Just heard about the Anthrax scare in New York at the Sam’s Club. I wrote to Jen: Kind of makes you think, though- Osama has no way of getting his ‘message’ out without the Western news media, namely, CNN. What good will it do if [he] starts trying to kill off the news media? On the other hand, he has everybody’s attention again. And, is Tommy Thomson, ostensibly Health & Human Services Secretary, a big lying sack of —-? I think so. I really wish the old 1970’s bulldog incarnation of Mike Wallace had just crucified this dude on 60 Minutes a few weeks ago.
I saw, on my way through Fell’s Point this morning, the Antique Man carrying a fully-suited mannequin in a silver fireproof suit across the street.
Ashcroft is busy attempting to take our civil liberties away. Hopefully, people will wake the fuck up and realize we are trading the things that make this country great to try and track down 15 guys.

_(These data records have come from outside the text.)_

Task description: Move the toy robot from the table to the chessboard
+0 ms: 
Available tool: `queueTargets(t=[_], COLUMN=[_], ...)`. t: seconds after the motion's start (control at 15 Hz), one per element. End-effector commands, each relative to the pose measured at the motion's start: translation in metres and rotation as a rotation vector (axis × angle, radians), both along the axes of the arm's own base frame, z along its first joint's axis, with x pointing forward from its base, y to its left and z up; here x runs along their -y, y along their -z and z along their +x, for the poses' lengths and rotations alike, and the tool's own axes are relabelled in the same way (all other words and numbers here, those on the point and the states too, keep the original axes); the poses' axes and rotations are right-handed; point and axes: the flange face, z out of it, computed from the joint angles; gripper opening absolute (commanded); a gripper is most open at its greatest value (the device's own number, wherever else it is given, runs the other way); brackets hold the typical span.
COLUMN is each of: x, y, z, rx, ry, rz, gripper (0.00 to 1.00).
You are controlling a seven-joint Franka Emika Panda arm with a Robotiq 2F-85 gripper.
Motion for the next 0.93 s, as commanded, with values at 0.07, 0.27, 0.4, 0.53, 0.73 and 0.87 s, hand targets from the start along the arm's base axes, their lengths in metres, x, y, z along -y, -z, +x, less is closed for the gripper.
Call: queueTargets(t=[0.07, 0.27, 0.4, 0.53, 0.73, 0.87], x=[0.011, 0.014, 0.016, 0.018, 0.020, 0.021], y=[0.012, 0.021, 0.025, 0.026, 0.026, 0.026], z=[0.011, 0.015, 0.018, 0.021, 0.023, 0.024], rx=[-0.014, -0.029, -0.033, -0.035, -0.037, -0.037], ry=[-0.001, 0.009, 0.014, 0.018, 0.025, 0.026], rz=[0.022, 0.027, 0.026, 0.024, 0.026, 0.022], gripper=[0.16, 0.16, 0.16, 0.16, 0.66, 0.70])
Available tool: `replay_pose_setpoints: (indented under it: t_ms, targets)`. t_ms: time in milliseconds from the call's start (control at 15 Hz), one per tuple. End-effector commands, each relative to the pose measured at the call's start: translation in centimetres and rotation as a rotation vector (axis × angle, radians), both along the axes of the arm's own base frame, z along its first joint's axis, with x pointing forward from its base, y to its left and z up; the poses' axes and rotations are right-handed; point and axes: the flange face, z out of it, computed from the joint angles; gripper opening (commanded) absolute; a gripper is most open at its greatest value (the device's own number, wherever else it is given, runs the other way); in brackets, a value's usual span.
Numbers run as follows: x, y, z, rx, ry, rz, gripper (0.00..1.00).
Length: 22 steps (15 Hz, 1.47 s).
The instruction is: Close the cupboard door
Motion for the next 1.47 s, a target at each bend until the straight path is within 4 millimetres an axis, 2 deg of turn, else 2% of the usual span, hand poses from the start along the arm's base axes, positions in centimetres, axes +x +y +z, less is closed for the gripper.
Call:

I’m all for doing what it takes to get the guys who are responsible for the WTC bombing, and possibly other attacks to come, but I don’t want the government reading my email, arresting me for encrypting my private material, tapping my phones, or randomly searching my car. here is an interesting download from the ACLU about privacy- I’m downloading it and putting it in the ol’ wallet.
I picked up the last of the supplies I can buy with this paycheck- a gallon of satin white, some rollers, caulk, wood for the inside of the closet, and wood to replace the one piece that pissed me off so bad this weekend. Tonight we install. And clean.
Hmm. Lots of different things happenning last night and today. Bush gave his address last night to Congress; his words were tough but I still feel that the guy is a wooden puppethead. I wish there was something in his voice that betrayed some form of emotion about everything- he just sounds like he’s trying to read off the TelePrompTer and not screw up the big words. Congress, as expected, applauded after each inflection; I think they were just glad he didn’t mispronounce ‘outraged’ and ‘unilateral’, and clapped in relief. Tom Brokaw, currently walking around with his head up the ass of anybody who fought in dubya-dubya-two, had Stephen Ambrose on to provide commentary, and asked him if he didn’t think that Bush’s address recalled Roosevelt directly after Pearl Harbor. At first, Ambrose didn’t answer, and I secretly hoped Ambrose was thinking, “No, you ignorant twit, Roosevelt was actually a living breathing human being who had an original idea and was elected on merit; this cardboard McPresident gets spoon-fed his opinions like creamed corn every morning.” But it seemed that Ambrose couldn’t hear Brokaw due to faulty sound feed, and when Brokaw repeated the question, Ambrose agreed with him. Oh, well.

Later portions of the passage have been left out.